Laboratory experiments have shown that people behave differently than what the rational choice theory predicts whenever there are third parties (other players or experimenters). These deviations all go in the same direction: choices that are more prosocial than the prediction, at a cost for the individual.
This makes sense from a cultural evolutionary perspective: in tight-knit human societies, some degree of prosocial behaviour is adaptive. Indeed, humans seem to be particularly efficient at cognitive tasks of social cognition, such as detecting cheaters or managing our own reputation. Interventions leveraging social cognition can thus be extremely powerful, be they to correct norms perception to change social norms.
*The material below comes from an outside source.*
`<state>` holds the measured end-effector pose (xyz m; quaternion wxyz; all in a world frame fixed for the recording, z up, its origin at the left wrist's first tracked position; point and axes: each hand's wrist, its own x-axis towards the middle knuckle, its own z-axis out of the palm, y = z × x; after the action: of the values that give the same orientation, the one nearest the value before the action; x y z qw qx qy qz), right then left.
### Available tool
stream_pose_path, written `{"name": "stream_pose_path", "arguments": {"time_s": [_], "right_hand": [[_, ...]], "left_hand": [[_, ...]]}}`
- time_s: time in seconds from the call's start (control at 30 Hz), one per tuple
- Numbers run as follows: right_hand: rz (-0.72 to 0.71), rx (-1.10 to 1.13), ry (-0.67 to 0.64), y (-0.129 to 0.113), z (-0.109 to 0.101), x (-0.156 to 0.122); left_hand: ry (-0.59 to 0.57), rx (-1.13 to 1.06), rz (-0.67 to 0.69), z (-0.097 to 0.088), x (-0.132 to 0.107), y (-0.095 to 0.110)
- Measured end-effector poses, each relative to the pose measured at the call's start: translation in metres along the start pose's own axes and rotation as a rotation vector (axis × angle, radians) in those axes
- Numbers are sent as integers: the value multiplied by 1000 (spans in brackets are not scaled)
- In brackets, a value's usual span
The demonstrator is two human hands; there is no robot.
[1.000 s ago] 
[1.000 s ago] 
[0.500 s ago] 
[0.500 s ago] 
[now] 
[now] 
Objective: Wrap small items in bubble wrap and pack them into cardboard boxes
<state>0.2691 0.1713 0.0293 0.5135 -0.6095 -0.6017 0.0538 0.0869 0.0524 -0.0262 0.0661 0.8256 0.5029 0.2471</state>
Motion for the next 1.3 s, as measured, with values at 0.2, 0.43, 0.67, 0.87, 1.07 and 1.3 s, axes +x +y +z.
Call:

A large body of literature from experimental economics documents how, in the very abstract setting of the lab, people predictably deviate from the predictions of rational choice when they think they are interacting with another person. Most of these experiments are variations of a small set of games. I think you need to be familiar with them since they are widely used to model policy issues such as carbon footprint reduction (a prisoners’ dilemma).
This section provides a very quick introduction to the most frequently used games, and how their results commonly diverge from rational choice theory predictions.
In the Dictator game (description), you get a set amount of money, say €10, which you have to split with another player, whom you’ll never know and will never know you. The only rational equilibrium of this game is to keep the whole sum, since giving some of this away provides you with no benefit. In practice, the modal offers are in the 20%-30% range, and only 1/5 of typical participants offer 0.27 The setup being very easy to explain and reproduce, this game has been widely replicated outside WEIRD samples, with consistent results.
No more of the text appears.